Utilisateur:DSisyphBot/Script/importcategory.py

Une page de Wikipédia, l'encyclopédie libre.
#-*- coding:utf-8 -*-
 
import wikipedia
import urllib
import sys
import pagegenerators
import unicodedata
import catlib
import re

def lisse(key):
	print u'dedans'
	if key[0]==u' ':
		key= key[1:]
	key = key[0].upper() + key[1:]
	key = unicodedata.normalize('NFKD', key).encode('ascii','ignore')

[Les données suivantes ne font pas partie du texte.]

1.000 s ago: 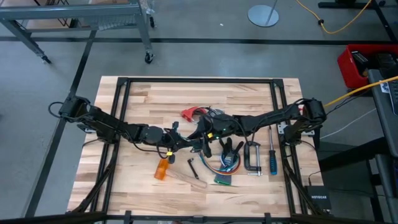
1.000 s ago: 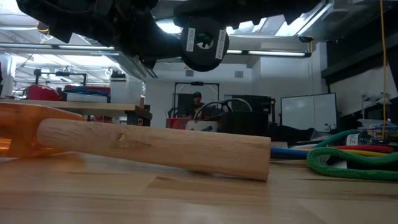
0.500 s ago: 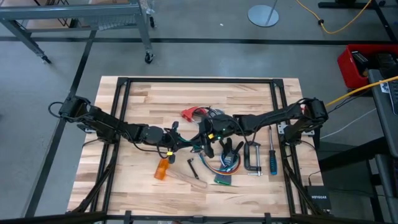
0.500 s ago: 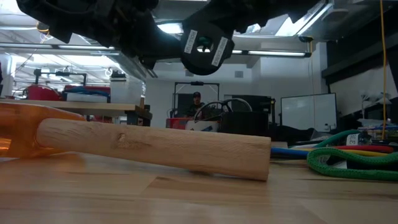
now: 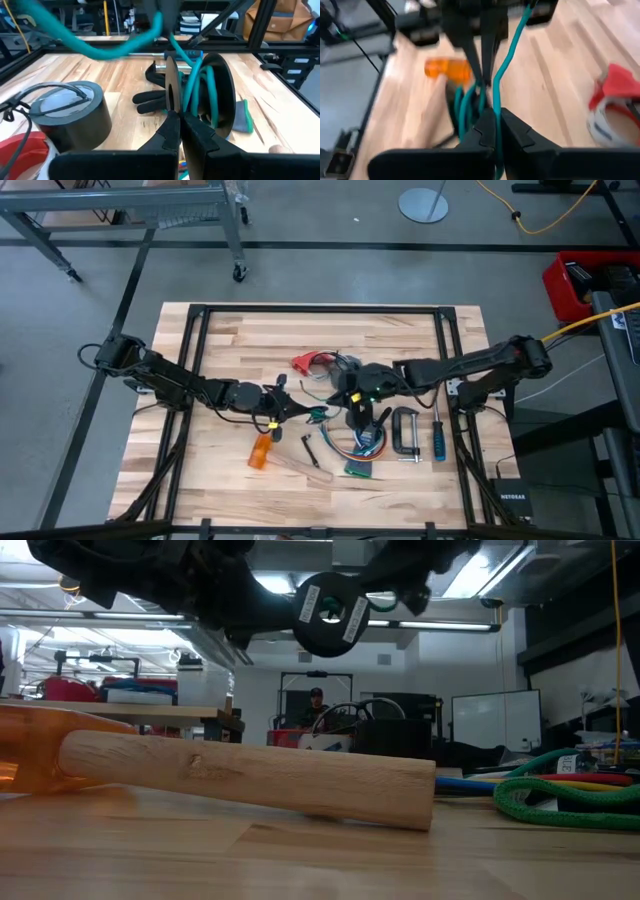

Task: Coil cords
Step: Uncoil the blue wire from the spool

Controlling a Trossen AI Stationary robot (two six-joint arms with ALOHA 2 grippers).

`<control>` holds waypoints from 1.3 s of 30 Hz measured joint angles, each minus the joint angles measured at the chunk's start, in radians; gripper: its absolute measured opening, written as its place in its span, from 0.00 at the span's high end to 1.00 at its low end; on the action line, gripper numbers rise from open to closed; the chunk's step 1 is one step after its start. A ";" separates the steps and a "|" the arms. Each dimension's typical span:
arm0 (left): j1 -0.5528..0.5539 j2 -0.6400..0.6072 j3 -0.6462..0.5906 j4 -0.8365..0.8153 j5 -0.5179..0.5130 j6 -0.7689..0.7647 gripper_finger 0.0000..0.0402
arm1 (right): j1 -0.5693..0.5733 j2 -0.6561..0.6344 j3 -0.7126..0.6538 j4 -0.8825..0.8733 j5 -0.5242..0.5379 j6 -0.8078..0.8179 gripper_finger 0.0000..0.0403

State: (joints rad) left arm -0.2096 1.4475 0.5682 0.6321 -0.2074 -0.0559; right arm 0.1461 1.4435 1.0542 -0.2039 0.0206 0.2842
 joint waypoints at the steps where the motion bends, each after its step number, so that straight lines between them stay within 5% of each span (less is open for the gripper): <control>1: 0.000 0.000 0.000 0.006 -0.005 0.000 1.00 | 0.013 -0.004 0.000 -0.031 0.017 0.006 0.98; 10: 0.000 0.000 0.000 0.006 -0.133 0.000 1.00 | 0.135 -0.004 0.000 -0.180 0.121 0.113 0.98; 21: 0.000 0.000 0.000 0.006 -0.141 0.004 1.00 | 0.223 -0.004 0.000 -0.297 0.214 0.235 0.98; 39: 0.000 0.000 0.000 -0.140 -0.132 -0.053 1.00 | 0.205 -0.003 -0.001 -0.040 0.289 0.124 0.98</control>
State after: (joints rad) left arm -0.2092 1.4475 0.5682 0.4919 -0.3397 -0.1093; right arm 0.3510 1.4406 1.0531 -0.2440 0.3094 0.4078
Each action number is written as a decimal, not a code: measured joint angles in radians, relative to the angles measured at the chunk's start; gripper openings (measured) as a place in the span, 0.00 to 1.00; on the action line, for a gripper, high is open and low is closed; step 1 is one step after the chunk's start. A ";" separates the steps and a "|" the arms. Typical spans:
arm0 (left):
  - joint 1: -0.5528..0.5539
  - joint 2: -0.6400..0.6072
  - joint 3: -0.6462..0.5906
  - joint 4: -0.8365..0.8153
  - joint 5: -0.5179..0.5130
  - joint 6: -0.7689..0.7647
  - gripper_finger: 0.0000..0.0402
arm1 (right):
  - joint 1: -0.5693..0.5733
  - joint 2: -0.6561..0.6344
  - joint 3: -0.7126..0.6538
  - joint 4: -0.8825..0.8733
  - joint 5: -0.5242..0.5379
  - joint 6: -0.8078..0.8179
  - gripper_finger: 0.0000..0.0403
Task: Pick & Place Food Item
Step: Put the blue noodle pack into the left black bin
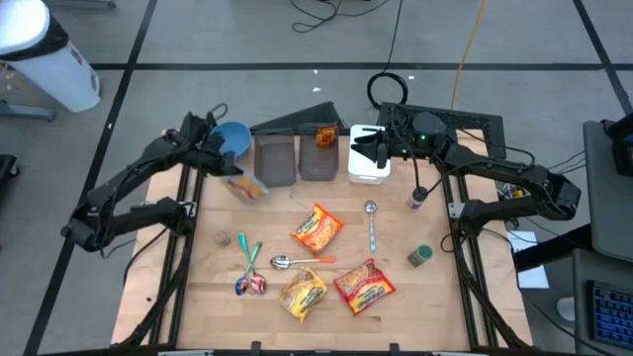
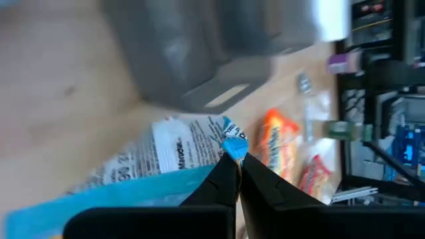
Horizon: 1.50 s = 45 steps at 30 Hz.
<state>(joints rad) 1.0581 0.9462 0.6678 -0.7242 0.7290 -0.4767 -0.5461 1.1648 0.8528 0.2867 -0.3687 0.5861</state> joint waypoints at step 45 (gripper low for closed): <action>-0.443 0.373 0.762 0.020 -0.163 0.023 0.01 | 0.097 0.280 0.060 0.442 -0.280 0.307 0.74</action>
<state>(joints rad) 0.6153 1.3190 1.4298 -0.7043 0.5655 -0.4541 -0.4492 1.4451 0.9124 0.7289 -0.6485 0.8930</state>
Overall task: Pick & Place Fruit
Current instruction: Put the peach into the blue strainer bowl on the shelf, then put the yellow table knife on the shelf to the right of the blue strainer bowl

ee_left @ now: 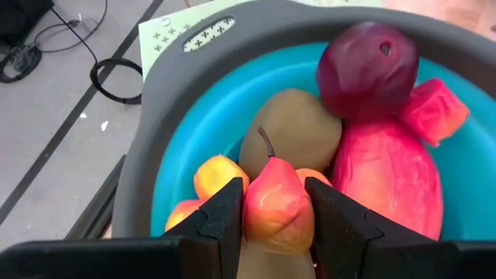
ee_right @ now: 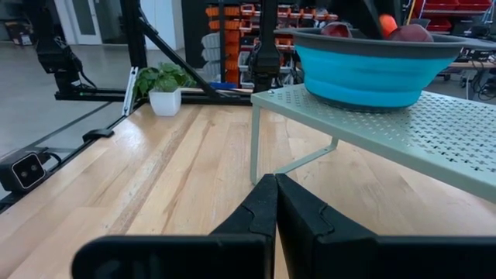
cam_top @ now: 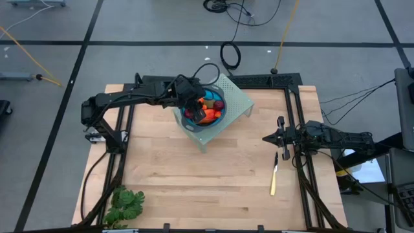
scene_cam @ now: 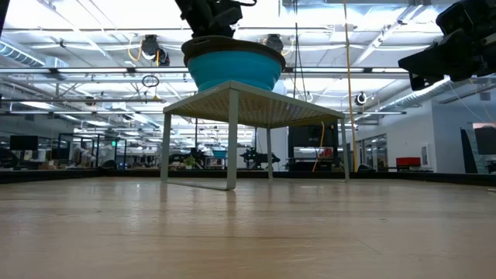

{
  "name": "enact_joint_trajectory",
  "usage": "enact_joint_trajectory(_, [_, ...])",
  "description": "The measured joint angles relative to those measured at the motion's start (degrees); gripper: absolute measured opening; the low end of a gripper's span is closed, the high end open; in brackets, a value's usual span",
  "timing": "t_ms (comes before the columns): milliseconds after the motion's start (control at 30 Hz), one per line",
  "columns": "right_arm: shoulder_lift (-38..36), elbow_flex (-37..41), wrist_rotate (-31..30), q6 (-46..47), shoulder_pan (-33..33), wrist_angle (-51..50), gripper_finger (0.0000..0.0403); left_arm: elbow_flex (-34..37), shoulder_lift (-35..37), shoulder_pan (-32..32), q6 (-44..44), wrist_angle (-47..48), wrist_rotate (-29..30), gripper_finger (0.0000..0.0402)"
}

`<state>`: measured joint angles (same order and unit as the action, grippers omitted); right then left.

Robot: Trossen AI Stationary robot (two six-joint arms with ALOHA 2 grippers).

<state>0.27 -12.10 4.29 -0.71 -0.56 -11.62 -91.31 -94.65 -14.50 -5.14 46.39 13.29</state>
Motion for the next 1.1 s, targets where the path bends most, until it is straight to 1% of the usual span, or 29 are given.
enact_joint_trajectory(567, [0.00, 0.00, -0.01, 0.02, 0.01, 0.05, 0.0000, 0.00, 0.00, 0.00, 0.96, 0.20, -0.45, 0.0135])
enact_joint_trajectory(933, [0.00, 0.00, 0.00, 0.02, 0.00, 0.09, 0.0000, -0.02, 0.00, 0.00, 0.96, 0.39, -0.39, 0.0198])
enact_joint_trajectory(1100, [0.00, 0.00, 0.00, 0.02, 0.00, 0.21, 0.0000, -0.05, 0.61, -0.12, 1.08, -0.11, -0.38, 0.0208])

	key = key.decode('utf-8')
	return key

def menage(text):
	adddefo = 1 #mettre a 0 quand il ne s'agit pas de personnalité
	if text.find(u'{DEFAULTSORT:')>0:
		debut = text.find(u'{DEFAULTSORT:')+13
		fin = text.find(u'}}',debut)
		KEY = text[debut:fin]
		KEY = lisse(KEY)
		text = text[:debut] + KEY + text[fin:]
	elif adddefo == 1:
		lines = text.split(u'\n')
		text = u''
		cat = 0
		for l in lines:
			if l.find(u"[Catégorie:")>0 and l.find(u'|')>0 and cat==0:
				cat = 1
				debut = l.find(u'|')+1
				fin = l.find(u']]',debut)
				key = l[debut:fin]
				key = lisse(key)
				l = u'{{DEFAULTSORT:' + key + u'}}\n\n' + l[:debut-1] +l[fin:]
			text += l + u'\n'
	return text
			
 
def data(lstfr,categorie,c):
	site1 = wikipedia.getSite('fr','wikipedia')
	
##	pag = wikipedia.Page(site1, u'Utilisateur:Sisyph/Test Zone')
##	if 1==1:			  
	for pag in pagegenerators.PreloadingGenerator(lstfr,400):
		c = c-1
		try:
			text1 = pag.get()
			categories = wikipedia.getCategoryLinks(text1, site1)

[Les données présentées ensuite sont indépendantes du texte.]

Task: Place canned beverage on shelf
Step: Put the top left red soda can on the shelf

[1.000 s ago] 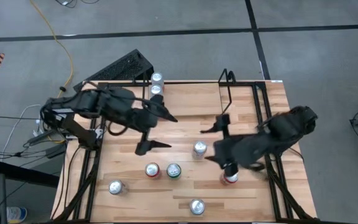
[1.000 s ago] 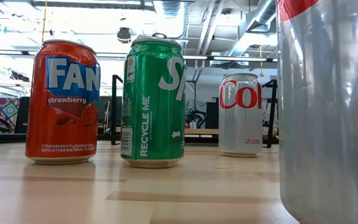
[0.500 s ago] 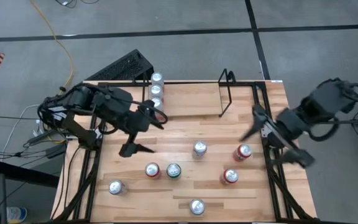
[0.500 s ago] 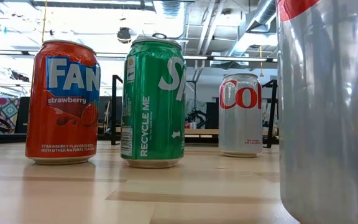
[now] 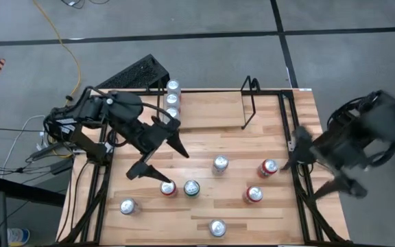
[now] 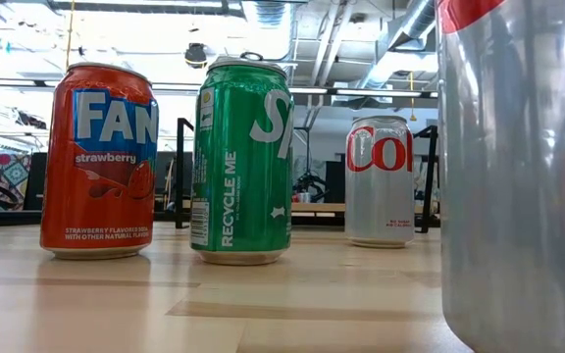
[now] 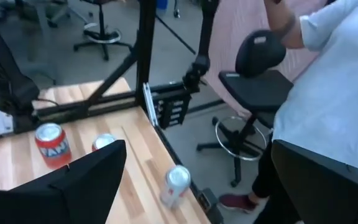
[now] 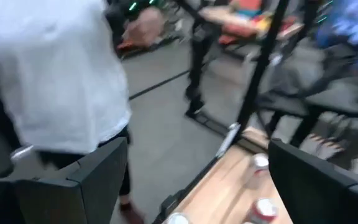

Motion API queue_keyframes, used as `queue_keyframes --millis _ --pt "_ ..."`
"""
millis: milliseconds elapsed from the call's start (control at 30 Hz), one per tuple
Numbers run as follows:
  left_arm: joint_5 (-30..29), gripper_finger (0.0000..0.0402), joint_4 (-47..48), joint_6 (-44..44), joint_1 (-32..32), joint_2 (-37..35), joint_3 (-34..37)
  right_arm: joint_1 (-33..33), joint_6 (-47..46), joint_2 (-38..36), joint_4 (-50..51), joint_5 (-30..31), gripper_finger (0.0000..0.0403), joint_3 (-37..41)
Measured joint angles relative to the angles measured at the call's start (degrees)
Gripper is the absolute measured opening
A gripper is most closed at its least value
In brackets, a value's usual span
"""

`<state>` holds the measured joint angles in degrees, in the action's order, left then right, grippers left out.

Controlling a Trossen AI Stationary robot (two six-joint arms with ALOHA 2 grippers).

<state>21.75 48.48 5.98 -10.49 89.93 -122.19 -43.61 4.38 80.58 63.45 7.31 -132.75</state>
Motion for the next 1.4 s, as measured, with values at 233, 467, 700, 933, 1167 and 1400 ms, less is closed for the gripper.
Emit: queue_keyframes --millis 233,467,700,933,1167,1400 --pt "-0.84 0.0387 -0.84 1.27 2.31 -0.29 0.01 0.08 -2.78 -9.67 3.63 6.61 0.0369 -0.15" --pt "-2.53 0.0387 6.48 0.26 2.49 -0.35 0.00 0.13 -7.19 -20.63 3.92 14.00 0.0369 10.32" --pt "-15.45 0.0387 25.20 -0.04 -1.11 -0.37 0.64 0.15 -17.38 -32.07 -6.67 18.02 0.0369 35.07" --pt "-21.02 0.0387 27.99 0.66 -6.57 0.67 3.67 0.26 -21.49 -41.11 -18.34 23.18 0.0369 54.00" --pt "-20.74 0.0387 27.99 1.35 -10.96 1.14 12.01 0.26 -21.50 -46.61 -25.84 27.55 0.0369 63.22" --pt "-21.01 0.0387 21.86 0.31 -13.26 1.24 23.02 0.26 -22.40 -48.52 -28.62 27.51 0.0369 67.15"
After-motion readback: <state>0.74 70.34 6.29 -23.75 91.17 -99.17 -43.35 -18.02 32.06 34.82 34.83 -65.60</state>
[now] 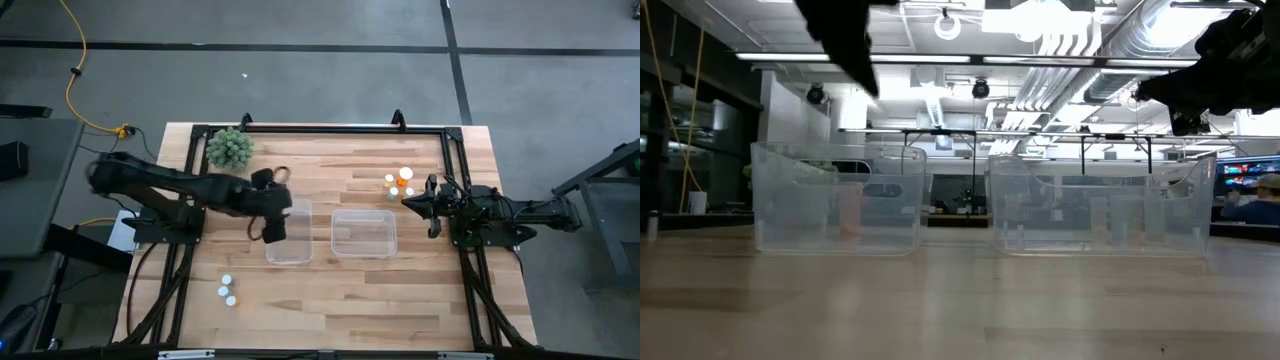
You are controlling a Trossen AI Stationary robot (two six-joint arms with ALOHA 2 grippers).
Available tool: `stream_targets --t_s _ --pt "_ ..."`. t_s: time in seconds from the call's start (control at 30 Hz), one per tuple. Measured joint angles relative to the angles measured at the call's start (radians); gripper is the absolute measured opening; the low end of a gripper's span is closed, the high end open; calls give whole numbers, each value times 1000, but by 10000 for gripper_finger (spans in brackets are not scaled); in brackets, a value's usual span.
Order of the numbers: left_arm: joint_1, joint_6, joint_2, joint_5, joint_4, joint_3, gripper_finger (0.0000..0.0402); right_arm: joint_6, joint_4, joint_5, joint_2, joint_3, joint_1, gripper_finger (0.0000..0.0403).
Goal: Pick and place medicine bottles into bin by pill shape (circle, oval)
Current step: Put the top yellow tablet bottle into the left transparent bin
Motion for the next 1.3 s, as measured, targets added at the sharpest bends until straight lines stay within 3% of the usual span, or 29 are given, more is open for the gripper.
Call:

			text1 = wikipedia.replaceCategoryLinks(text1, categories, site1)
			cats = pag.categories()
			# Show the title of the page we're working on.
			# Highlight the title in purple.
			wikipedia.output(
			    u"\n\n>>> \03{lightpurple}%s\03{default} <<<"
			    % pag.title())
			wikipedia.output(u"Current categories:")
			
			for cat in cats:
				wikipedia.output(u"* %s" % cat.title())

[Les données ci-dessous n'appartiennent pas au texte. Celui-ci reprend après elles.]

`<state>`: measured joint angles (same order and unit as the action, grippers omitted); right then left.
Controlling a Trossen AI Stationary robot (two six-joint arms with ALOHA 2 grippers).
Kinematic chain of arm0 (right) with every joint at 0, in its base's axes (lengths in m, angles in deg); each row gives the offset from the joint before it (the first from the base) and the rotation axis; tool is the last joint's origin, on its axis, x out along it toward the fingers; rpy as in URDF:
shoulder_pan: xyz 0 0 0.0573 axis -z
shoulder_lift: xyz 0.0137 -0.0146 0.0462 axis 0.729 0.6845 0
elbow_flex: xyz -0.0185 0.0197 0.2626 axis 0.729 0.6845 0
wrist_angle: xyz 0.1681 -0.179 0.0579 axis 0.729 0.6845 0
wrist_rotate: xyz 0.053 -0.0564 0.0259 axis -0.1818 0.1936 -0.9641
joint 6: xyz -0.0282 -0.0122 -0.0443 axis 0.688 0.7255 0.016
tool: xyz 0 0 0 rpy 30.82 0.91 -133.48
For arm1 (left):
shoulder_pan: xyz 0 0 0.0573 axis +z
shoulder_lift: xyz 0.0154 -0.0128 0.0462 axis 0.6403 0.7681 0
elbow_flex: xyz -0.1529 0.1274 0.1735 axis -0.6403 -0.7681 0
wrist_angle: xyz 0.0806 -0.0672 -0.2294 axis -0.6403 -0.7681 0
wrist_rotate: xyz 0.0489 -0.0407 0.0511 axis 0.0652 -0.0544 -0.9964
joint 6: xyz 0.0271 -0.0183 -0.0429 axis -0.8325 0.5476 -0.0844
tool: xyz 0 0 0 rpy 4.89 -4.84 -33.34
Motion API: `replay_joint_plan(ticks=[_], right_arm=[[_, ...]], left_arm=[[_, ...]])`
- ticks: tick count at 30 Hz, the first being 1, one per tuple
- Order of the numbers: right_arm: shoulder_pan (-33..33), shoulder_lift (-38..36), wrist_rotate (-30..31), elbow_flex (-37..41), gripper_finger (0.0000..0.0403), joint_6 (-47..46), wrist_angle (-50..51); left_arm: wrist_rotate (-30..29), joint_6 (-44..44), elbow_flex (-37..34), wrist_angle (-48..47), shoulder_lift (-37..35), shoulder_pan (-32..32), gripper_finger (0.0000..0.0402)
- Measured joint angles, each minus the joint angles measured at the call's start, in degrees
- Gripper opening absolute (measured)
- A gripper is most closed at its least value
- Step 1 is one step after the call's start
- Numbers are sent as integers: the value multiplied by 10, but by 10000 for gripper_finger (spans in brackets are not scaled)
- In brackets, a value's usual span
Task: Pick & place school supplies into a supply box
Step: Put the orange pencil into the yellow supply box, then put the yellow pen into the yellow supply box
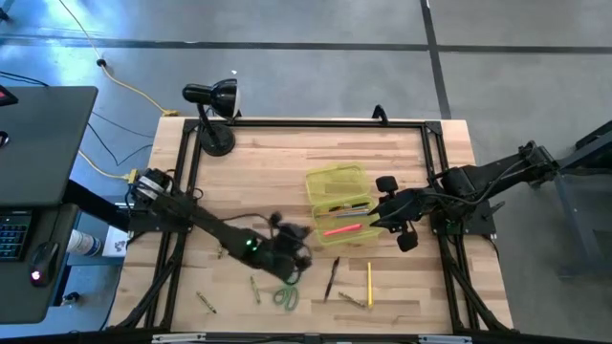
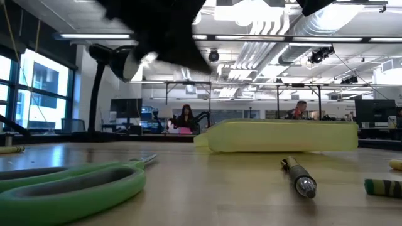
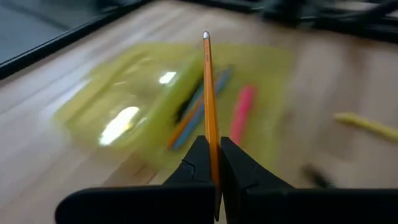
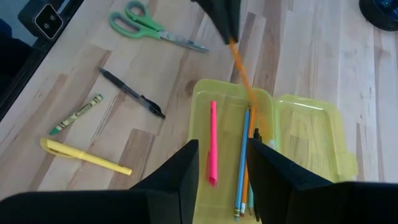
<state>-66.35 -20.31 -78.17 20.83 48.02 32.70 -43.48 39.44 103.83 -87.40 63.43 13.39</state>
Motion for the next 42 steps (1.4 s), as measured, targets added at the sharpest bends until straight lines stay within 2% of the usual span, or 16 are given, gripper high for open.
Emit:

			catpl = wikipedia.Page(site1,site1.category_namespaces()[0] + u':' + categorie)
			if catpl in cats:
				wikipedia.output(u"%s is already in %s."
					     % (pag.title(), catpl.title()))
			else:
			#elif text1.find(u'DEFAULTSORT')>0: #Sécurité temporaire en attendant d'avoir un vrai ménage des clés de tri
				wikipedia.output(u'Adding %s' % catpl.aslink())
				cats.append(catpl)
				newtext = wikipedia.replaceCategoryLinks(text1, cats)
				newtext = menage(newtext)
				wikipedia.output(text1)
				newtext = newtext.replace(u'Jeux Olympiques',u'Jeux olympiques')
				newtext = newtext.replace(u'jeux Olympiques',u'Jeux olympiques')
				wikipedia.showDiff(text1, newtext)
				print c
				comment = u'Bot, ajoute [[Catégorie:'+categorie+u"]], importé de l'article anglais"
				print categorie[13:]
				if categorie.find(u'Naissance en')>=0 and re.search(u'née? [ \[\]\w\d]*' + categorie[13:], text1) and text1.find(u':Naissance')<0:
					pag.put(newtext,comment)
##				choice = 'u'
##				choice = wikipedia.inputChoice(u'upload, Skip', [ 'upload', 'Skip' ], ['u', 'S'], 's')
##				if choice == 'u':
##					pag.put(newtext,comment)
		except wikipedia.NoPage:
			pass
		except wikipedia.IsRedirectPage:
			pass
		except wikipedia.LockedPage:
			pass
 
 
def main():
	site2 = wikipedia.getSite('en','wikipedia')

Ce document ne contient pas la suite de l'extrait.